Hal itu terungkap dalam peluncuran laporan dan diskusi panel “Brown to Green Report 2017”, di Jakarta, Selasa (4/7). Laporan itu diterbitkan konsorsium Climate Transparency yang terdiri atas lembaga dan ahli dari beberapa negara G-20, yakni Australia, Argentina, Brasil, China, India, Perancis, Jerman, Indonesia, Meksiko, Afrika Selatan, dan Inggris. Beberapa lembaga di dalamnya, antara lain Institute for Essential Services Reform (IESR), Climate Action Tracker (CAT), Climate Change Performance Index (CCPI), HumboldtViadrina, New Climate Institute, Germanwatch, dan Overseas Development Institute (ODI) yang bergabung dalam Global Climate Transparency, “Pesan utama laporan ini adalah negara-negara G-20 telah melakukan dekarbonisasi, tetapi tidak cukup cepat untuk mencapai target Kesepakatan Paris,” kata Direktur Eksekutif Institute for Essential Services Reform (IESR) Fabby Tumiwa.
Emisi gas rumah kaca (GRK) di negara G-20 secara total meningkat 34 persen pada 1990- 2014 dan pertumbuhan ekonomi 117 persen. “Sehingga intensitas emisi lebih rendah. Ini kemajuan yang cukup baik,” kata Fabby. Dia menuturkan, G-20 menghasilkan 75 persen emisi global, 82 persen di antaranya terkait energi.

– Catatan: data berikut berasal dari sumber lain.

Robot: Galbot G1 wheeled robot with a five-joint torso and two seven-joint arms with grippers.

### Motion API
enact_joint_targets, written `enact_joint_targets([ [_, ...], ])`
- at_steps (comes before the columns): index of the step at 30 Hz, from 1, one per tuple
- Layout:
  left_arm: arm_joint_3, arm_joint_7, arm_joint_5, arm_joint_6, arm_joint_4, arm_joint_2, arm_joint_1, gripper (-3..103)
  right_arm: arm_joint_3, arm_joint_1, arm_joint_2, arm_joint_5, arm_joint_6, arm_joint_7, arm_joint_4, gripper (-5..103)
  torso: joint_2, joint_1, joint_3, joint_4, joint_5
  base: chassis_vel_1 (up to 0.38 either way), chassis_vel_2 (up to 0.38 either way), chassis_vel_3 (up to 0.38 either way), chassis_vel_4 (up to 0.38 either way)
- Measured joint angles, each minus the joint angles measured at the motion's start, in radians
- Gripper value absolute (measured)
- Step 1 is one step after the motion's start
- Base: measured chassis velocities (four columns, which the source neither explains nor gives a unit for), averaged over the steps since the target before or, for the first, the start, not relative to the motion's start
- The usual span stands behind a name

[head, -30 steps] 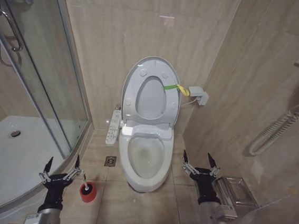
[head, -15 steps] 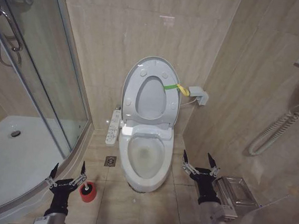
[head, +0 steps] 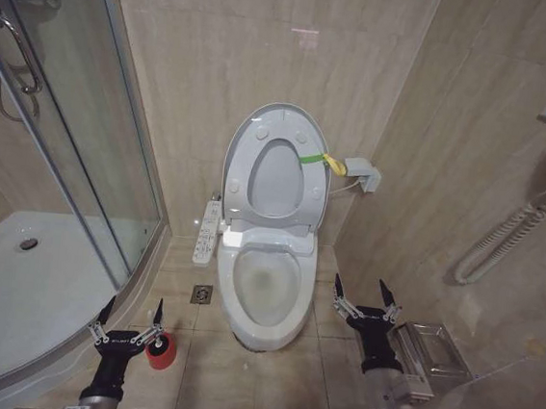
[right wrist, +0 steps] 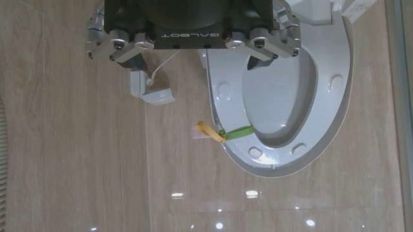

“Laporan ini menjadi permulaan untuk mendorong pemerintah membuat kebijakan yang mendukung pengembangan energi terbarukan,” tambahnya.
Emisi Indonesia tertinggi
Berdasarkan data yang dihimpun IESR, pada 1990-2015 Indonesia adalah anggota G-20 dengan emisi GRK tertinggi, yaitu mencapai 1.000 megaton setara CO2 (MtCO2). Yang memengaruhi adalah emisi dari energi, limbah, industri dan aktivitas pendukungnya, kehutanan, dan lainnya.
Dalam lima tahun terakhir, tambah Fabby, Indonesia menggunakan bahan bakar fosil, khususnya minyak dan batubara dalam jumlah besar. Hal itu berbanding terbalik dengan negara anggota G-20 lainnya yang mulai menggunakan energi terbarukan sehingga emisi mereka rendah.
“Untuk emisi GRK, trennya meningkat. Ini harus menjadi catatan karena sesuai dengan Kesepakatan Paris, minimal harus stabil sampai 2030,” tambahnya.
Daya tarik investasi untuk energi baru terbarukan (EBT) di Indonesia saat ini tidak baik. Sejak Oktober 2016, Indonesia menempati peringkat ke-38 dari 40 negara dalam daftar Renewable Energy Country Attractiveness Index (RECAI). “Tahun ini investasinya turun menjadi Rp 30-Rp 40 miliar padahal sebelumnya bisa miliaran dollar. Investasi paling tinggi justru batubara dalam lima tahun terakhir, jadi emisinya tidak turun,” kata Fabby.
Soal pendanaan, dia mengatakan, sejak 2015 subsidi bahan bakar minyak di Indonesia semakin berkurang. “Akan tetapi, pada saat bersamaan subsidi untuk energi terbarukan juga berkurang,” katanya.
Sekretaris Direktorat Jenderal Energi Baru, Terbarukan, dan Konservasi Energi Kementerian Energi dan Sumber Daya Mineral Dadan Kusdiana menuturkan, kondisi investasi EBT memang perlu disempurnakan. “Kami bekerja untuk itu,” ujarnya.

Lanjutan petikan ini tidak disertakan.